Trustee Jennifer Reddy developed the motion (see sidebar) in collaboration with 15 parents, legal and policy experts and community members last spring.

It came after several high profile discrimination incidents in the district over the past year, including the 2018 Lord Byng video, which led to two Black students leaving the school, and a homophobic, sexist, anti-Semitic and racist list attacking roughly 100 Eric Hamber Secondary students that was created by some of the school’s Grade 12 students this spring.

The motion was inspired by frustration with the official response to incidents and the lack of policies setting out what trustees and district staff should do for students beyond ensuring their immediate physical safety.

School district superintendent Suzanne Hoffman, a non-voting member of the committee, said senior district staff support “the inherent message and meaning behind the motion that Jennifer is putting forward.”

The district does have administrative procedures that instruct staff on how to respond in the immediate aftermath of a discriminatory act. But the policies do not set out steps to follow up with students or prevent such incidents in the first place.

Reddy said the current procedures are “a guideline and instructions for staff to be able to follow when something happens, and they’re very specific.”

“Whereas what I think a policy does for us, as a governing body, is help us with risk mitigation and liability, ultimately, as well as what we’re presenting to students and staff as what they can be guaranteed when they walk into our doors.”

Katherine, another student who left Lord Byng following the sharing of the racist video, spoke in favour of the motion at Wednesday’s committee meeting.

She said the district’s failure to have policies guaranteeing support for students affected by racism is damaging.

“I felt like I didn’t matter to my school and the adults in charge.

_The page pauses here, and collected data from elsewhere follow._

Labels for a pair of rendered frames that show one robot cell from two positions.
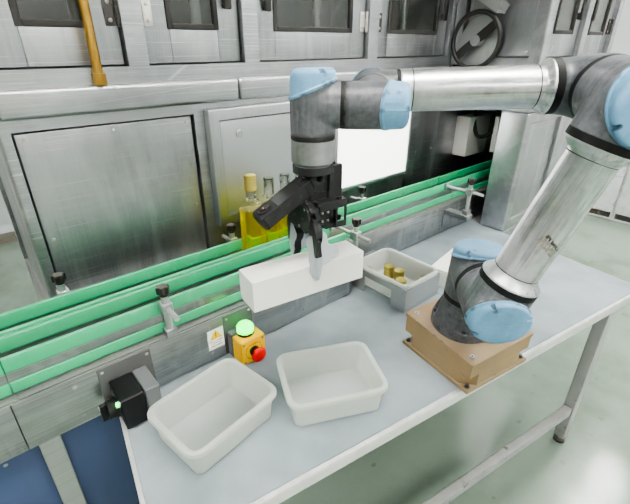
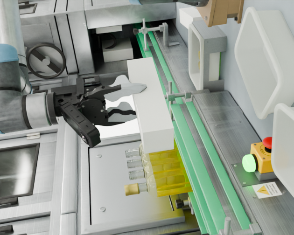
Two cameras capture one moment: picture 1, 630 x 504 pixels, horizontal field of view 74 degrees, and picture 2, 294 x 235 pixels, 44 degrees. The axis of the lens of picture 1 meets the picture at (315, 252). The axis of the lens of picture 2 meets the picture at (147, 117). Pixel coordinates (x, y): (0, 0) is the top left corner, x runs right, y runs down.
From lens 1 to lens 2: 0.42 m
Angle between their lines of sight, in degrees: 26
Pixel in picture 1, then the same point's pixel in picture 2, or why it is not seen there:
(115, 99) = not seen: outside the picture
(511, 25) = (33, 40)
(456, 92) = (3, 26)
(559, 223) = not seen: outside the picture
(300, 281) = (147, 98)
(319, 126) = (13, 104)
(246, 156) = (122, 201)
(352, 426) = not seen: outside the picture
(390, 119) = (3, 54)
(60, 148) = not seen: outside the picture
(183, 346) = (274, 218)
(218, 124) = (93, 225)
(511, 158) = (118, 10)
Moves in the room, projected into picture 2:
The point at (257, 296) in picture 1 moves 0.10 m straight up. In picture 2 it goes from (156, 127) to (104, 135)
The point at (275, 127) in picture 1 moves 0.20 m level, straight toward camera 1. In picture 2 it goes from (100, 183) to (94, 171)
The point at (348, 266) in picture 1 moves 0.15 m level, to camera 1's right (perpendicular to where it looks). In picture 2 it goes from (139, 67) to (129, 10)

I was extremely anxious going to school every day last year. It was like holding my breath for six hours a day,” said Katherine. (The Tyee is not using her last name to protect against repercussions.)

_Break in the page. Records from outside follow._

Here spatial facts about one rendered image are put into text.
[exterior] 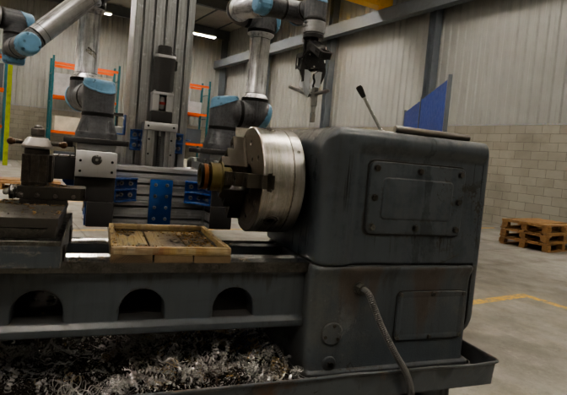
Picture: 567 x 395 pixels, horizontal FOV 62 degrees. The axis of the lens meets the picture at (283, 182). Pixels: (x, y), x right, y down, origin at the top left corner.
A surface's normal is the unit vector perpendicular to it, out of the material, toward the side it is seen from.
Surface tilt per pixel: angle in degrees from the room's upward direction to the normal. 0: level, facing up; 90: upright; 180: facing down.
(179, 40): 90
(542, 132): 90
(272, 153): 58
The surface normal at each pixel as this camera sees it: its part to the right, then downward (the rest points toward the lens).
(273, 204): 0.30, 0.44
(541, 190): -0.85, -0.05

“The only support I had was from my mom and Grade 8 counsellor,” she said.

Other students, including her own friends, didn’t understand what she was going through, she told the committee, because they don’t know what it’s like to be subjected to racism.

“This is what I think needs to happen in the future: racism, diversity and inclusion education for kids starting at a very young age,” she said. “Make racism education an important part of the B.C. curriculum. Teach kids why racism is wrong; don’t just say it’s wrong, as they won’t care. It will just be another meaningless rule.

“Kids also need to understand there are serious consequences to racism, bullying, and homophobia. Without clear consequences, kids will continue to behave in the same way.”

The motion was originally presented to the board on June 24 at their last meeting of the 2018/19 school year. Trustees sent the motion to the policy and governance subcommittee, which didn’t meet until October.

The subcommittee sent the motion to the district’s legal department for review. It raised issues including the name of the proposed policy — “hate-motivated crime and/or actions” presupposes intent and calling all discrimination “hate crimes” is “inappropriate,” the department advised — and conflicts with the district’s freedom of information and privacy obligations.

Committee members agreed those details could be worked out by the board.

851px version of MarieTate.jpg
Marie Tate says her community group is continuing with a human rights complaint against the school district. Photo by Katie Hyslop.

Trustee Carmen Cho’s related motion also received unanimous committee support and will go to the full board.

Cho’s motion calls for the district to develop “Racism & Discrimination Strategic Plan,” and for Hoffman to report on progress by June.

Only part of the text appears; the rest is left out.